I met Portia and Dagger on their way back up to the house.
“I wouldn’t go down there if I were you,” Portia warned with a shake of her head.
“Thanks,” I said and kept walking.
Denton and a uniformed officer stood near the guardrail. Passing cars slowed to gawk in curiosity. A sedan arrived, angling next to the cruiser. A man in a trench coat stepped out and joined the men on the opposite side of the rail. I paused at the curb, not certain I wanted to involve myself in another death. At least this one couldn’t be blamed on me.
I made the approach, picking up Denton’s flustered voice.
“Maybe I was too hard on her. I don’t know. I couldn’t have her stay for supper when she was being rude to my other guests.”
The newest arrival nodded his head, but didn’t sound convinced. “Could have been her last straw, I suppose. But why set the purse down, then jump? Wouldn’t a woman take her purse with her when she goes?” He studied the scene, moving like the victim prior to her fall. “What do you think? Would you leave your purse?” The man turned to me, as if he’d sensed my arrival.
Flustered by his question, I stared down the cliff, watching a vehicle cross the sand toward the body, which was still hidden from my view by the ledge. A few more steps and the corpse would be in full, gory sight. I stayed rooted to the spot. “Umm… I guess if I was going to jump off a cliff, I wouldn’t even have brought a purse with me. I would have left it in my car or-” I swallowed at the whole gruesome thing, “-or whatever.” My voice trailed off.
“That’s what I was thinking.” He stretched out a hand toward me. “Detective Larson. And who are you?”
My eyes grew wide. “Uhhh, Alisha Braddock.”
“I thought you looked familiar. The Rooftop Heroine.” He gave a snort. “Well, Ms. Braddock. What do you think happened here?”
The question took me by surprise. “Well…” I made it up as I went along. “Maybe she was just getting in her car to leave when she saw someone she knew, and, I don’t know, came down the hill to talk to them. Then they pushed her over.”
“Good theory.”
I hated to tell him that dead bodies and I went back a long way.
Detective Larson looked at the uniformed officer. “Why don’t you go in and get statements from the others.” The detective turned to Denton. “I’m calling this one a murder. Don’t leave town.”
He hoisted a sturdy leg over the guardrail. He was at the double yellow line down the center of the blacktop when he stopped and looked back at me. “Same goes for you, Ms. Heroine. Don’t plan any trips ’til I figure out what a stolen ladder and a dead blackmailer have in common.”
Blackmailer? It sounded like Jane had figured out an easy way to get a raise in her allowance. But as a wealthy benefactor who’d already doled out money to cover my tracks, Denton probably considered Jane a mere nuisance, not a threat to my safety.

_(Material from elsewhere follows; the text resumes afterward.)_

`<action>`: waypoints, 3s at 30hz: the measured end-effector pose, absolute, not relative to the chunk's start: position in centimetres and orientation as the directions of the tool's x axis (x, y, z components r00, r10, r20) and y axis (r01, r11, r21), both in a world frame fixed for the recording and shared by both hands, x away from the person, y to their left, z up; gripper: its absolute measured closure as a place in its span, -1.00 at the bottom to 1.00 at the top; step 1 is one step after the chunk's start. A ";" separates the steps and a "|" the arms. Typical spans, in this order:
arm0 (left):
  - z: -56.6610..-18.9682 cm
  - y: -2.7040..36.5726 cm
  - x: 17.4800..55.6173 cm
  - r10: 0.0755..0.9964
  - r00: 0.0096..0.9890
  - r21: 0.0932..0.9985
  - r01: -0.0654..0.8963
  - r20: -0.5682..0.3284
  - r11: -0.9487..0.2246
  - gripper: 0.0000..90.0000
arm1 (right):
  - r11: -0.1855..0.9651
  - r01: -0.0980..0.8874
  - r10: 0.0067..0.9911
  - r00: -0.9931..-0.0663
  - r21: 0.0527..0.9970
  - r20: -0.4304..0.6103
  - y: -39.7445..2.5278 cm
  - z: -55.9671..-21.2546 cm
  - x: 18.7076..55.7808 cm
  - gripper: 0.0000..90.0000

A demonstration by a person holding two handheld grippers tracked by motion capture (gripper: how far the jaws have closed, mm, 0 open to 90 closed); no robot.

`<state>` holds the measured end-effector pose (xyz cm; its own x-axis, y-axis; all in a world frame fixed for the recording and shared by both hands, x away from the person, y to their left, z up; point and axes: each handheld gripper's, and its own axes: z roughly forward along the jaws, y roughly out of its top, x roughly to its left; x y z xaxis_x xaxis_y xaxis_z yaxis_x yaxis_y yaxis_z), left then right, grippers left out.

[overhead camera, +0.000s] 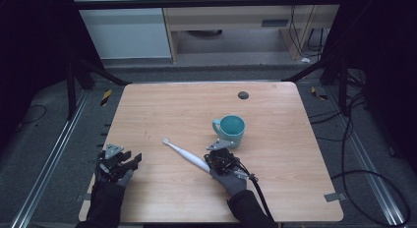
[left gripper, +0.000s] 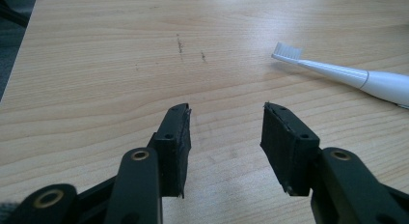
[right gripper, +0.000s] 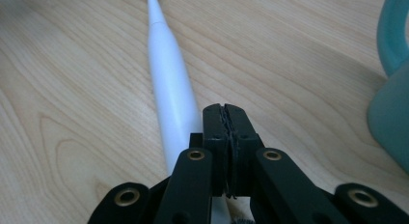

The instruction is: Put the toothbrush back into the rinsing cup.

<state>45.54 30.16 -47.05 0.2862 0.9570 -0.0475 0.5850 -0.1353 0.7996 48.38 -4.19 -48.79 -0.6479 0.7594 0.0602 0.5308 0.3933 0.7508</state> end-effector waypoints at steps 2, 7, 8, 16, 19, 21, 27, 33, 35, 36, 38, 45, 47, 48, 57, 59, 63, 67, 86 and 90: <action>-47.0 30.1 45.5 0.957 0.286 0.799 0.586 -0.048 -0.135 0.17 | 0.390 0.531 0.757 -0.650 0.753 0.066 -4.2 -48.8 48.1 0.96; -47.0 30.1 45.5 0.956 0.289 0.798 0.587 -0.048 -0.137 0.16 | 0.387 0.525 0.744 -0.663 0.758 0.079 -4.1 -48.8 47.3 0.96; -47.0 30.1 45.5 0.956 0.290 0.798 0.587 -0.047 -0.139 0.16 | 0.389 0.525 0.742 -0.665 0.757 0.080 -4.0 -48.8 47.2 0.96; -47.1 30.0 45.5 0.955 0.292 0.797 0.588 -0.048 -0.139 0.16 | 0.385 0.531 0.731 -0.675 0.754 0.102 -3.9 -49.4 46.3 0.96; -47.1 29.9 45.5 0.954 0.296 0.794 0.590 -0.047 -0.144 0.15 | 0.382 0.533 0.723 -0.681 0.755 0.114 -3.7 -49.6 45.9 0.96; -47.1 29.9 45.5 0.954 0.298 0.794 0.590 -0.046 -0.146 0.15 | 0.384 0.528 0.718 -0.687 0.757 0.115 -3.6 -49.7 45.6 0.96; -47.1 29.8 45.5 0.954 0.297 0.795 0.589 -0.046 -0.145 0.15 | 0.385 0.525 0.695 -0.706 0.759 0.136 -2.7 -49.7 45.0 0.96; -47.1 29.8 45.5 0.953 0.300 0.795 0.589 -0.049 -0.145 0.14 | 0.388 0.524 0.680 -0.718 0.758 0.149 -1.8 -49.9 44.7 0.95; -47.1 29.7 45.5 0.952 0.302 0.794 0.590 -0.049 -0.146 0.14 | 0.389 0.525 0.675 -0.722 0.757 0.153 -1.5 -49.9 44.6 0.95; -47.1 29.7 45.5 0.952 0.303 0.794 0.590 -0.050 -0.146 0.13 | 0.390 0.523 0.673 -0.724 0.758 0.153 -1.4 -50.0 44.6 0.95; -47.1 29.7 45.4 0.951 0.304 0.794 0.590 -0.049 -0.148 0.13 | 0.394 0.520 0.668 -0.729 0.758 0.153 -1.3 -50.0 44.6 0.94; -46.9 29.4 45.4 0.945 0.321 0.794 0.588 -0.054 -0.154 0.07 | 0.361 0.523 0.691 -0.706 0.772 0.155 -2.7 -49.0 44.8 0.82; -46.8 29.2 45.3 0.945 0.322 0.795 0.586 -0.053 -0.155 0.04 | 0.350 0.521 0.705 -0.694 0.779 0.147 -3.7 -48.4 45.0 0.74; -46.7 29.1 45.3 0.944 0.325 0.796 0.585 -0.052 -0.157 0.02 | 0.350 0.517 0.713 -0.688 0.781 0.136 -4.3 -48.1 45.2 0.68; -45.9 27.5 44.9 0.927 0.372 0.790 0.579 -0.036 -0.202 -0.06 | 0.314 0.537 0.805 -0.587 0.783 0.080 -10.9 -46.0 45.7 0.19; -45.7 27.0 44.8 0.921 0.388 0.789 0.577 -0.034 -0.213 -0.08 | 0.294 0.544 0.831 -0.551 0.786 0.071 -12.6 -45.9 45.7 0.12; -45.5 26.3 45.0 0.913 0.404 0.781 0.584 -0.045 -0.220 -0.13 | 0.264 0.563 0.874 -0.483 0.783 0.053 -15.8 -46.2 45.7 0.01; -45.2 25.2 45.2 0.903 0.429 0.772 0.586 -0.038 -0.247 -0.17 | 0.234 0.572 0.906 -0.421 0.787 0.037 -18.9 -46.2 45.6 -0.05; -42.9 19.1 47.1 0.849 0.528 0.730 0.594 -0.036 -0.338 -0.24 | 0.187 0.589 0.961 -0.276 0.786 -0.022 -24.9 -47.5 45.6 -0.18; -42.6 18.0 47.4 0.836 0.546 0.724 0.595 -0.045 -0.350 -0.24 | 0.183 0.598 0.963 -0.269 0.780 -0.019 -25.1 -47.8 45.8 -0.18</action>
<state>47.44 17.98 -42.60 0.5462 0.8364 -0.0450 0.5950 -0.3496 0.7237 45.78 -25.14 -47.76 -0.2691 0.9629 -0.0195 0.5981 0.1829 0.7803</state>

Rain trickled down my face as I watched the detective’s bulky shape cross to the lawn. A car pulled off the road and parked next to him, marring the wet grass with its tracks. A woman got out of the white midsize. As the detective talked with her, she bent inside the vehicle and emerged with an umbrella and a camera outfitted with a monster lens.
I swung around and caught Denton’s gaze. Maybe I was mistaken, but he looked as busted as I felt. Sherlock Holmes over there was on to us.

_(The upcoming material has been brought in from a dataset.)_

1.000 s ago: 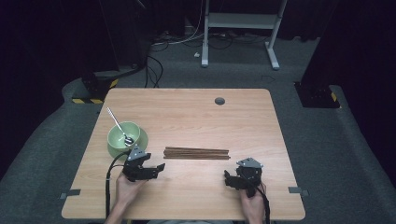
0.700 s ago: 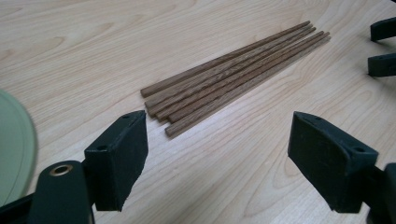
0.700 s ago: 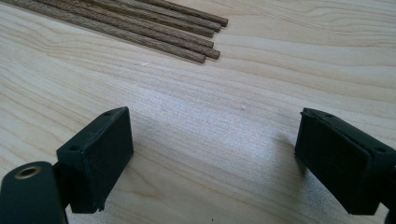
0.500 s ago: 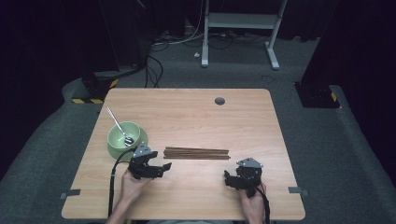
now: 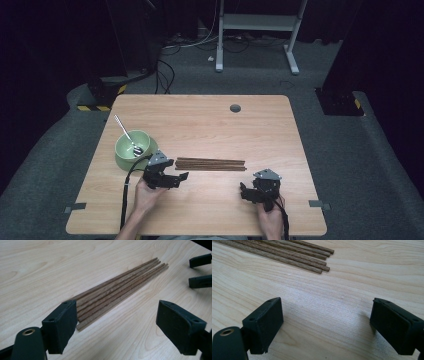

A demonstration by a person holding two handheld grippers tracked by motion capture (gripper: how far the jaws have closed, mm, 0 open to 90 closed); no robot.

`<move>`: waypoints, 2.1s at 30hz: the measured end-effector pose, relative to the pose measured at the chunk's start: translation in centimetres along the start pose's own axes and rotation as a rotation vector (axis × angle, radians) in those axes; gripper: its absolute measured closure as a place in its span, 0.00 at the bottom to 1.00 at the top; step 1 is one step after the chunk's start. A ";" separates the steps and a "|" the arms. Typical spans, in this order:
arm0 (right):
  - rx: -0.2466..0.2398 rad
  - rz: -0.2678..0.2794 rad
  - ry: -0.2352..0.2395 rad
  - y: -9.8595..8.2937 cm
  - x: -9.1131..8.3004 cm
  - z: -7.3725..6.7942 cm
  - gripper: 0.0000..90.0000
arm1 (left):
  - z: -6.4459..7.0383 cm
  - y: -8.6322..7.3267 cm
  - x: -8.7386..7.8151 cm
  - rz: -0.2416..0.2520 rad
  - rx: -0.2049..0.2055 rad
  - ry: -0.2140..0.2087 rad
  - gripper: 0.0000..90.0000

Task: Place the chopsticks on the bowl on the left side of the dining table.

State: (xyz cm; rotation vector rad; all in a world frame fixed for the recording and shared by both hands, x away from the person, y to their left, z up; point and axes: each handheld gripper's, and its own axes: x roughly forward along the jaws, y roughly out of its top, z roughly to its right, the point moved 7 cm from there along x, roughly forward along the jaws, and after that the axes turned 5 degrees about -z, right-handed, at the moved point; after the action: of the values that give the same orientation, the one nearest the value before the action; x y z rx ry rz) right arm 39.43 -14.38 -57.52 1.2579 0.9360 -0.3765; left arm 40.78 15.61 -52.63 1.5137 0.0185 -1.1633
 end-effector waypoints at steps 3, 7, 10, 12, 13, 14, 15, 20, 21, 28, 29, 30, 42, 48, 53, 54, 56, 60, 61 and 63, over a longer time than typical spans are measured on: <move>-0.001 0.002 -0.001 0.0 0.0 0.0 0.12 | 0.1 0.4 0.0 0.001 -0.002 -0.008 0.20; -0.001 0.002 -0.001 0.0 0.0 0.0 0.12 | 0.4 1.3 0.4 -0.012 0.022 -0.001 0.20; -0.001 0.002 -0.001 0.0 0.0 0.0 0.12 | 0.6 2.0 0.9 -0.023 0.037 -0.008 0.20; -0.001 0.002 -0.001 0.0 0.0 0.0 0.12 | 0.8 2.6 1.5 -0.043 0.061 0.000 0.20; -0.001 0.002 -0.001 0.0 0.0 0.0 0.12 | 0.8 2.6 1.5 -0.043 0.061 0.000 0.20; -0.001 0.002 -0.001 0.0 0.0 0.0 0.12 | 1.1 3.0 2.1 -0.045 0.070 -0.014 0.20; -0.001 0.002 -0.001 0.0 0.0 0.0 0.12 | 1.3 3.1 2.4 -0.052 0.076 -0.017 0.21; -0.002 0.002 -0.001 0.0 0.0 0.0 0.12 | 2.1 4.0 3.8 -0.088 0.135 -0.003 0.22; -0.002 0.002 -0.001 0.0 0.0 0.0 0.12 | 2.1 4.0 3.8 -0.088 0.135 -0.003 0.23; -0.003 0.001 0.000 0.0 0.0 0.0 0.12 | 2.5 5.1 4.9 -0.092 0.156 -0.014 0.26; -0.002 0.001 0.000 0.0 0.0 0.0 0.12 | 2.5 5.1 4.9 -0.092 0.156 -0.014 0.26; -0.002 0.001 0.000 0.0 0.0 0.0 0.12 | 2.4 5.4 5.0 -0.088 0.160 -0.014 0.27; -0.003 0.001 0.000 -0.1 0.0 -0.1 0.12 | 1.6 6.6 7.0 -0.085 0.171 -0.017 0.35; -0.002 0.000 0.001 -0.1 0.0 -0.1 0.12 | 1.3 6.9 7.8 -0.100 0.182 -0.032 0.44; -0.006 0.000 0.001 -0.1 0.0 -0.1 0.12 | 1.1 6.8 8.3 -0.113 0.171 -0.032 0.44; -0.006 0.000 0.000 -0.1 0.0 -0.1 0.12 | 0.9 6.7 8.6 -0.125 0.161 -0.037 0.44; -0.008 0.001 0.001 -0.1 0.0 -0.1 0.12 | 0.9 6.6 8.8 -0.131 0.160 -0.040 0.44; -0.008 0.001 0.002 -0.1 0.0 -0.1 0.12 | 0.7 6.2 9.4 -0.158 0.143 -0.064 0.44; -0.008 0.001 0.002 -0.1 0.0 -0.1 0.12 | 0.7 6.2 9.4 -0.158 0.143 -0.064 0.44; -0.008 0.001 0.002 -0.1 0.0 -0.1 0.12 | 0.7 6.1 9.6 -0.165 0.145 -0.063 0.45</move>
State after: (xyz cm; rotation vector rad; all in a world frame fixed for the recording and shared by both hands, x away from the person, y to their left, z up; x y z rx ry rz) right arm 39.31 -14.28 -57.53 1.2518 0.9376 -0.3703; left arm 48.78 7.61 -54.24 1.6260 0.0171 -1.3682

I stepped toward my host uncle. “What are we going to do?”
He pulled me to him and held on to me like he’d be sorry to ever let me go. “You heard him. You have to stay here.”
I nodded into his shoulder, an ache climbing from my chest to my throat. “What did he mean about Jane being a blackmailer?”
He pulled me tighter. His chest heaved and I thought for a minute he might be crying.
“She found out that you’re really Patricia Amble. From your notebook, as you suspected. She looked into your background, then held the information over my head.” He lowered his voice as the detective and his aide looked our way. “I paid her to keep it quiet.”
I pushed away and searched his eyes. “Why would you do that?”
“I didn’t have a choice. She threatened to expose you… and she had other information that would have disgraced my family.”
“Oh. You mean that thing about being your half sister? So what if she was? You could survive it.”
He shook his head. “She’s always wanted DNA testing to prove she was blood… that meant exhuming my father’s body. Based on the results, I might have been forced to turn over half my inheritance. So to let my father- and his good name-rest in peace, I’ve been paying her a healthy sum every month. But when she found out about you, she claimed grounds for a raise.”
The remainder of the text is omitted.